**Your goal:**
Reproduce exactly, and only, the lines below from the one containing "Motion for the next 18" through the one containing "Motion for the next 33".

**Material for this exercise:**
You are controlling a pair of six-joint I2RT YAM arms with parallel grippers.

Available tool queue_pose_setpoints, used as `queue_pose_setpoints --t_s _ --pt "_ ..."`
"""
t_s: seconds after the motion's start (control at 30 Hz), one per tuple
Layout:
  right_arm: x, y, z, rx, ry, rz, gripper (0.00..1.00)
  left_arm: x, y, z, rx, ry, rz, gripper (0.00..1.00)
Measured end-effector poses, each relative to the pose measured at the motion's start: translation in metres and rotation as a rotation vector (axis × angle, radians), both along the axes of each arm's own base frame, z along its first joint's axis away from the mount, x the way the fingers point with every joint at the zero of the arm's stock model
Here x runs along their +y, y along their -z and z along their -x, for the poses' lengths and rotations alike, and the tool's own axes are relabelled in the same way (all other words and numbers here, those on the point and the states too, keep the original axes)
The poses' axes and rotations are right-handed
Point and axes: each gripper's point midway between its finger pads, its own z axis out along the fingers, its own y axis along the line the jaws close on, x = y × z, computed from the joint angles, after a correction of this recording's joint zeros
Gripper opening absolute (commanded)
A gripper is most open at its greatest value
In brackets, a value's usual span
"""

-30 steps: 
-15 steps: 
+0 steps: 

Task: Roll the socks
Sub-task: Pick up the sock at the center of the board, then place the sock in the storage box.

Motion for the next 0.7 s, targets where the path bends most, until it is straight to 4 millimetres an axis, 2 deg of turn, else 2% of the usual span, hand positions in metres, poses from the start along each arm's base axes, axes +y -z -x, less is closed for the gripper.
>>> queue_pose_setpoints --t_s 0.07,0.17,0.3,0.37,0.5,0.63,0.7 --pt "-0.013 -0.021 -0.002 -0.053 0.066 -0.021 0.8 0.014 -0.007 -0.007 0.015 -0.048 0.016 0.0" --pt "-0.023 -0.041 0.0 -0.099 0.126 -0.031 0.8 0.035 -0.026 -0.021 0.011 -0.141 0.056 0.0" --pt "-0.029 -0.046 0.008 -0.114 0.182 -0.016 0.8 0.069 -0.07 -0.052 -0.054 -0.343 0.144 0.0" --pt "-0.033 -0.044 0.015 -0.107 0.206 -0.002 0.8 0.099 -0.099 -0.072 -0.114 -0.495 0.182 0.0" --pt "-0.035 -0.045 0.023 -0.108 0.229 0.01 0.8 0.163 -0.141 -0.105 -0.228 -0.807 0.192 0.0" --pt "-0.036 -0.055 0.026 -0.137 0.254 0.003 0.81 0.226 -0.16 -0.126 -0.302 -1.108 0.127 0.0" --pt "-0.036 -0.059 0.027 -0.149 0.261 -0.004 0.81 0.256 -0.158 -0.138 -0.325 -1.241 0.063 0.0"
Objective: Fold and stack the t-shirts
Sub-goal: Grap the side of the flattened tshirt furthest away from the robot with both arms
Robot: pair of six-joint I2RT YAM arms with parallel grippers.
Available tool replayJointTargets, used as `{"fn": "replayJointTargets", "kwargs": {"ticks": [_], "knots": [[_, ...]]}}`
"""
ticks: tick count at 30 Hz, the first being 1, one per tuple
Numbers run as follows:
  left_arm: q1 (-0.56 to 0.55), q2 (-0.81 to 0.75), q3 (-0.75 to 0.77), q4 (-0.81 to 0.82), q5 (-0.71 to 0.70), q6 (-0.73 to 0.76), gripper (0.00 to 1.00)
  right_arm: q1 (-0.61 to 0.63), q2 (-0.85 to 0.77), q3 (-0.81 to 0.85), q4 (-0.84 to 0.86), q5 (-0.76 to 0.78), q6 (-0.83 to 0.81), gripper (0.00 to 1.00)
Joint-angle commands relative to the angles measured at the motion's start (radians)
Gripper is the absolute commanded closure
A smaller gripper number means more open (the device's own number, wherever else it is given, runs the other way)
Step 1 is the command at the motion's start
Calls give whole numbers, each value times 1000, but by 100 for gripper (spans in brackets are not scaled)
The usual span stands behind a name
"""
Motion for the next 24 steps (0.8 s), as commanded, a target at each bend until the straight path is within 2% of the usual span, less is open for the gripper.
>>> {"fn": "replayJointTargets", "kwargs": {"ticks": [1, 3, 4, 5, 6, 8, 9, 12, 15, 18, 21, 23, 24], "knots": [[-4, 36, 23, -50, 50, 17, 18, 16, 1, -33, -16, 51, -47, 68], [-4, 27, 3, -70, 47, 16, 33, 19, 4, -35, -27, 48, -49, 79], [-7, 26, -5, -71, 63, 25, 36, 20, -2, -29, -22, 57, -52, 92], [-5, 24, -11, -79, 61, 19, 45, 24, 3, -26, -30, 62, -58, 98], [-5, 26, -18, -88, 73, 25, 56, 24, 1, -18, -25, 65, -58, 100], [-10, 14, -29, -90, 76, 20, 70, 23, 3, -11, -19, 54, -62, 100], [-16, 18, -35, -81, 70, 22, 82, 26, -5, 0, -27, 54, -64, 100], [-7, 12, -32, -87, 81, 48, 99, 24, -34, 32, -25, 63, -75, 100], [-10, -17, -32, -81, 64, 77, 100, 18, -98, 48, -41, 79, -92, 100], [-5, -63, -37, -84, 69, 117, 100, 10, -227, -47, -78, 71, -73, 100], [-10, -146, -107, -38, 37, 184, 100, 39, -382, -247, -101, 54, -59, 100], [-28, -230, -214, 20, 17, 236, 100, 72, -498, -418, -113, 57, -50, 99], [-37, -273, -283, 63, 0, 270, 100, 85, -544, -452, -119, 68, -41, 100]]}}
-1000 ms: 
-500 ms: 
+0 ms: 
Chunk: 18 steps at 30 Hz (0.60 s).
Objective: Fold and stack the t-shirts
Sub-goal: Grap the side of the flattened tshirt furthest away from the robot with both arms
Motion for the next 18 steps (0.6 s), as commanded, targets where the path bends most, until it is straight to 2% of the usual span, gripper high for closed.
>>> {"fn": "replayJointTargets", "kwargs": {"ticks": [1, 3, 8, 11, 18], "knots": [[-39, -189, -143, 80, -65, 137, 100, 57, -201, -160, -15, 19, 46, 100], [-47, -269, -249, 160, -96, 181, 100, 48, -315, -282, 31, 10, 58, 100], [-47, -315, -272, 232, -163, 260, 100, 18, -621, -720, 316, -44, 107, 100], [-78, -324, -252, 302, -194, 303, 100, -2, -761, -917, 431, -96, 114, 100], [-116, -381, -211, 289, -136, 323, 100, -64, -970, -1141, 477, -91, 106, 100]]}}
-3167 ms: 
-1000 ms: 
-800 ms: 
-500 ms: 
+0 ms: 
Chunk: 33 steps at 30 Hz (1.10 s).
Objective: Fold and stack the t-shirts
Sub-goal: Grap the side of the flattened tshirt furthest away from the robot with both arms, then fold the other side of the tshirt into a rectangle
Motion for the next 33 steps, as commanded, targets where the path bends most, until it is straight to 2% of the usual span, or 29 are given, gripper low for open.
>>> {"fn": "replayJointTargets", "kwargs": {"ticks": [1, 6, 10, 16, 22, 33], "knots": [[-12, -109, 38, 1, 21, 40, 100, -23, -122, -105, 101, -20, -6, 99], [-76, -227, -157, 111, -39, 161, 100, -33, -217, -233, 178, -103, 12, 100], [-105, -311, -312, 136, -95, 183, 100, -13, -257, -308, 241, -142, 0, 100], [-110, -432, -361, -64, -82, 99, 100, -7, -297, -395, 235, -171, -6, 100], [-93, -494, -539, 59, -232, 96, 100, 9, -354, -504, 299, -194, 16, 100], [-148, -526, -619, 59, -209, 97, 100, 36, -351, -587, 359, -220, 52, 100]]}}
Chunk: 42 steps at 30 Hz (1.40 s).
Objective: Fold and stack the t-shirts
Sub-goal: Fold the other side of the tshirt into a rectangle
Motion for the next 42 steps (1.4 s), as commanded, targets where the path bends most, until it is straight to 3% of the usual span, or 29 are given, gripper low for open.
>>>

**Solution for this exercise:**
Motion for the next 18 steps (0.6 s), as commanded, targets where the path bends most, until it is straight to 2% of the usual span, gripper high for closed.
>>> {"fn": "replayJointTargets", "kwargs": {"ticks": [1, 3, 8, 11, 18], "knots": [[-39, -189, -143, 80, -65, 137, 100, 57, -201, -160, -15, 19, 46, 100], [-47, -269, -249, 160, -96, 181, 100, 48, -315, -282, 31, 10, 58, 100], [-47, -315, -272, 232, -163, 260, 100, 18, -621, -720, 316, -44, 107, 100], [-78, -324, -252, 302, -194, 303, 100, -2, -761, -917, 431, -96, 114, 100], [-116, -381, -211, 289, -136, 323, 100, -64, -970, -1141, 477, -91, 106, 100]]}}
-3167 ms: 
-1000 ms: 
-800 ms: 
-500 ms: 
+0 ms: 
Chunk: 33 steps at 30 Hz (1.10 s).
Objective: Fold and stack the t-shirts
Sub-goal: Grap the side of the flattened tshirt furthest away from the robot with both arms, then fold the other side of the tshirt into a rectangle
Motion for the next 33 steps, as commanded, targets where the path bends most, until it is straight to 2% of the usual span, or 29 are given, gripper low for open.

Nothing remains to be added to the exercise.